The main culinary techniques of cutting and processing meat, cooking, aging, soaking, roasting, baking, salting and others.

To tasty and rationally cook meat, you need to be able to handle it correctly. And this means choosing and applying a meat processing technique that is “the fastest and most delicious”. We offer you basic meat processing techniques in alphabetical order. 

The main culinary techniques of cutting and processing meat, cooking, aging, soaking, roasting, baking, salting and others.

Steaming and steaming meat.

You can cook any meat, but usually more sinewy pieces are cooked: neck, chest, side and shoulder parts, tongue, kidneys, brains, head and drumsticks. Meat is steamed and in water. In the first case, dry matter weight loss is about 2%, in the second from 2.3 to 2.7%. The greater the greater the amount of water.
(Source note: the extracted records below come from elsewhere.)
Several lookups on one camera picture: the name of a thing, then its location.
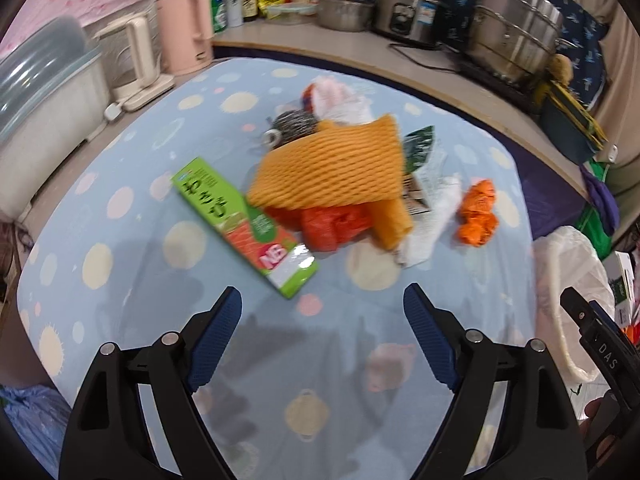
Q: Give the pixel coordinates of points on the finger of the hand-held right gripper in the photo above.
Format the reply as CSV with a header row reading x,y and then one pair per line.
x,y
577,310
602,312

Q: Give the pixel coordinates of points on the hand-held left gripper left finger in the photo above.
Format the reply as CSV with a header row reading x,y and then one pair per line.
x,y
216,345

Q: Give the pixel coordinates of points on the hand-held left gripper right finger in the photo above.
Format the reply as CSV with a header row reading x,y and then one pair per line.
x,y
430,340

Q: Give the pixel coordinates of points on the white plastic bag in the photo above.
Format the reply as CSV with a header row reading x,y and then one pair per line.
x,y
565,270

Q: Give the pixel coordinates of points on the clear plastic wrapper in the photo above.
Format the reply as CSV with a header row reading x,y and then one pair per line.
x,y
432,220

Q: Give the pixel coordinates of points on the green cardboard tube box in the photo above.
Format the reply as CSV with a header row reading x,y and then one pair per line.
x,y
240,220

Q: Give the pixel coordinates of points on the orange plastic piece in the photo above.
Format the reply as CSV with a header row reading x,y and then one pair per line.
x,y
479,212

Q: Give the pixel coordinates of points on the red plastic bag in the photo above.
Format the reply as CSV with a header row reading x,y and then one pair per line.
x,y
330,225

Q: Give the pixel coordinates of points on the orange foam fruit net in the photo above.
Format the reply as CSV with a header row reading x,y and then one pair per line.
x,y
330,165

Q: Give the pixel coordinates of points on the person's right hand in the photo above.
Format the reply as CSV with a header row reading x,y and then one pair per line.
x,y
595,411

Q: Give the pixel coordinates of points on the white green cardboard box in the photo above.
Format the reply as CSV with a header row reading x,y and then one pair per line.
x,y
622,285

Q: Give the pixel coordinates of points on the green plastic bag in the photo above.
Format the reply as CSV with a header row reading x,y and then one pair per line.
x,y
592,225

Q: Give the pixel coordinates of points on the purple cloth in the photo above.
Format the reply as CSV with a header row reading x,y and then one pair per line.
x,y
602,195

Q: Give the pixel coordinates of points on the blue planet print blanket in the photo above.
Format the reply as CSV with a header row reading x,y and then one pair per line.
x,y
165,195

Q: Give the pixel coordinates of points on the dark plastic basin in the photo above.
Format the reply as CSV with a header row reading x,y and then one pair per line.
x,y
562,130

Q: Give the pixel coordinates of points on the yellow green sticks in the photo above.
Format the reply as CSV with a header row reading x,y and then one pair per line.
x,y
580,110

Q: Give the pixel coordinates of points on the blue plastic bag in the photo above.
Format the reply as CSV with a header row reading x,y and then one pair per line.
x,y
27,430

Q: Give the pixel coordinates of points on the steel wool scrubber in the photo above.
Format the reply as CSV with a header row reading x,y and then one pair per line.
x,y
292,127

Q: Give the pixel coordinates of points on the black induction cooker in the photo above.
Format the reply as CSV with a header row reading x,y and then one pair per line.
x,y
495,85

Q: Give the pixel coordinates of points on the yellow sponge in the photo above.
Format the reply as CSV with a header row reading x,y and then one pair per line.
x,y
560,67

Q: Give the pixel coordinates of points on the white power plug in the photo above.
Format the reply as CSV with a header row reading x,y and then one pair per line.
x,y
113,111

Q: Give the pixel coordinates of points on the pink white paper tissue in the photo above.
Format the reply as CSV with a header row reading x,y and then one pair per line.
x,y
340,100

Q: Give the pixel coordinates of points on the orange mesh net bag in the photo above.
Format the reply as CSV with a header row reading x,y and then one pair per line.
x,y
307,97

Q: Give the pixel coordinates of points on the large steel steamer pot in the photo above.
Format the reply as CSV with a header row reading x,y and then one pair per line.
x,y
515,30

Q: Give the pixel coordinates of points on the white dish rack with lid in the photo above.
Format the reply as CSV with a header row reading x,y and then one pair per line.
x,y
45,110

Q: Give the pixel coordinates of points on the white glass electric kettle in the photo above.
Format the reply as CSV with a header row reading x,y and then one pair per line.
x,y
137,55

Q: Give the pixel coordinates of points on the pink electric kettle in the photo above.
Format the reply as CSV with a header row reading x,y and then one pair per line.
x,y
185,30

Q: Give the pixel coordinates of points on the steel rice cooker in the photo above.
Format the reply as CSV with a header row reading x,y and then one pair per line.
x,y
407,10

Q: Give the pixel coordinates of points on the green white bottle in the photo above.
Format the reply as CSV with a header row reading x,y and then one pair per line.
x,y
218,10

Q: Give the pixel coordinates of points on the small steel pot with lid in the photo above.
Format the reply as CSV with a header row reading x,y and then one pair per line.
x,y
345,12

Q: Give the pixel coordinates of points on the clear food container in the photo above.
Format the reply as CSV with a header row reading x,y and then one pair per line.
x,y
292,12

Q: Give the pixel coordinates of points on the yellow snack packet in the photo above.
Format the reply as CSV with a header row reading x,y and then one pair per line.
x,y
272,0
, it makes no sense to cook in a pressure cooker. But beef rich in connective tissue, the meat of an old moose is better to cook in a pressure cooker. With this method of processing meat, it is put in a pressure cooker in raw form or, after frying. Add some broth or water and some salt..

They put very few roots, since when cooking under pressure, seasonings and spices very much affect the taste of meat. Meat can only be refilled after it becomes soft. A sauce is prepared from the meat juice released during cooking.

Meat aging.

Shortly after the slaughter of animals, muscle stiffness sets in. The meat becomes tough and tasteless. Therefore, it is better to use its post-aging (ripening). However, poultry and young animals are often eaten immediately after slaughter. Although after ripening, it would become much tastier. With this method of processing meat, it is kept in a cool place (at a temperature not exceeding 8 degrees) in a suspended form within a week.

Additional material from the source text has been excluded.